On radio and TV, most adverts use carols for jingles even if what they are selling is beer which, if you were seen buying and drinking by a Presbyterian pastor, trust me, you will be excommunicated at the next session of elders.

The reality is that to Christians and non-Christians alike, Christmas means  everything packed in  the festive season—shopping binges, special foods and drinks, increased crime, reckless spending, increased frequency of road accidents and, of course, the Christian celebration of the birth on earth of Christ the King.

So, if you are as poor as the church mouse, the celebratory part of Christmas may turn out to be a tantalising window-shopping experience. You will just stand there and admire others as they push trolleys in shopping malls full of stuff to consume during the festive season.

You may go to church in the morning of December 25, pray, sing Christmas carols, watch children perform the Nativity—nothing much more than the usual Sunday service—but, when you step out of the sanctuary, you realise you are on your own.

The pastor will quickly change into casual wear and start preparing the charcoal burner. It is time for barbecue of chicken, beef, pork or goat meat that will go with rice, potatoes, nsima or indeed all these in one plate. It is Christmas, stupid!

No wonder, many organisations pay December salaries a week or so before December 25. Some even add a little extra or even the famous thirteenth cheque and send staff on holiday for a week or two.

Well, this year many deserving Malawians have been denied the right to spend like mad on Christmas. Not only are jobs scarce as economic hardships force companies to scale down operations or close outright, but even the lucky ones who still  have their jobs wake up every day to realise their incomes cannot fetch what they could the day before!

Political madness that followed the six years of sterling economic growth during the Mutharika era put us all in this fix. There had to be massive devaluation of the kwacha and the adoption of other painful fiscal and monetary measures just to bring back donor confidence into the economy.

Things would have been much worse had the JB administration been as stubborn as Mutharika’s. Reason? Whatever go-it-alone solutions for turning around the economy there were, they needed funding which we simply didn’t have. The zero-deficit budget left us with very little to live on let alone invest in wealth-generating ventures.

But do politicians, especially those who worked like zombies with Mutharika, know that our suffering today is a needless heavy price we must pay for the mistakes they made? Does JB know that any serious blunders her government may make now will exact a heavy price on innocent Malawians, particularly the poor, in future?

More importantly, do Malawians realise that when those elected into government mess up, it is the ordinary citizens who pay the price? Do those who, with parched throats and chapped dry lips, sit and watch as Christmas passes by this year know things would have been very different for the majority of Malawians?

You may ask: why, all the fuss just for Christmas? The answer is that in good times, we would spend senseless during the festive season only to struggle with school fees, fertiliser and General January later.

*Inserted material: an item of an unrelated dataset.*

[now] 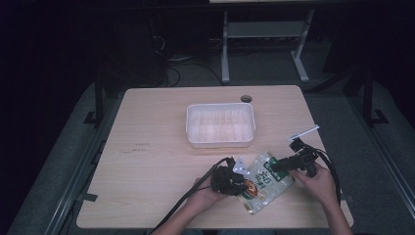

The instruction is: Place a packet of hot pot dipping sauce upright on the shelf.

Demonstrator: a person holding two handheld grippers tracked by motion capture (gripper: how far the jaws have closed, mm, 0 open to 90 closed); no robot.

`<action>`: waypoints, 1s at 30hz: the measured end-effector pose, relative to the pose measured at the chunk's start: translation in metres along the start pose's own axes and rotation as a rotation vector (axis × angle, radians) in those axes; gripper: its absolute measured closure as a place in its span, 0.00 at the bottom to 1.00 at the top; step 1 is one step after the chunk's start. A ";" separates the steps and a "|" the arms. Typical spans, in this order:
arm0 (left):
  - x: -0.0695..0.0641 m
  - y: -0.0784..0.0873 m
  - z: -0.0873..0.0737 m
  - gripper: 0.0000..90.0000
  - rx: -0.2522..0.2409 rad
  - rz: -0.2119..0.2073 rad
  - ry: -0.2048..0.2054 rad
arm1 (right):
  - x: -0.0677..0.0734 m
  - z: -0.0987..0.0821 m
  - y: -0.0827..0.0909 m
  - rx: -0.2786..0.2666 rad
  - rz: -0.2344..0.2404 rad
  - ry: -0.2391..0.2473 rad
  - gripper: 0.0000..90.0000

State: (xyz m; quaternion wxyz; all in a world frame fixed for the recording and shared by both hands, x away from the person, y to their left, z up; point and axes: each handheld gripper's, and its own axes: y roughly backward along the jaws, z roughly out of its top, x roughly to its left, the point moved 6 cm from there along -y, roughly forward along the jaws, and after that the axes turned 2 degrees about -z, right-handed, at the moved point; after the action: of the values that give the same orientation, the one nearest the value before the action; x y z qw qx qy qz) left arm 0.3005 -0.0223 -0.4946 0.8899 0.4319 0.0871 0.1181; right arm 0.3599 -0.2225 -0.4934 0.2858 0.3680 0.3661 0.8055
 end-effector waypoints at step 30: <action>0.002 0.004 -0.006 0.68 0.001 0.025 -0.023 | 0.023 0.000 -0.003 0.024 0.134 0.010 0.98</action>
State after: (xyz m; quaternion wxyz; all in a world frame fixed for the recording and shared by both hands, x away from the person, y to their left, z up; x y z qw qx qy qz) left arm 0.2998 -0.0148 -0.4951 0.8890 0.4348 0.0717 0.1244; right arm 0.3476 -0.2043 -0.4867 0.2250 0.3910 0.3516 0.8203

This year, Christmas is bleak and its aftermath will even be worse. Fees is rising by the day, fertiliser is at K16 000 a bag and food and other essential items will in January be more expensive than they are right now when we can’t afford to buy and spoil ourselves in the spirit of Christmas.

The lesson from all this is that elected leaders should not play God and the electorate should be a little more critical of their leaders, always ensuring there is transparency and accountability. Otherwise, leaders will come, promise us heaven and leave us more miserable as has always been the case since 1994.

Solace may lie in the fact that the Son of God, the King of Kings, whose arrival on earth we commemorate on Christmas Day, did not even have the comfort and luxury we so much crave. He was born in a manger, son of a carpenter and did not even have a mule of his own. His triumphant entry of Jerusalem at the end of his mission was on a borrowed mule.

Maybe, just maybe, we will be more blessed this year as we watch Christmas  pass by while famished and in excruciating poverty. Still, Merry Christmas Honourable folks, our God does not sponsor a flop.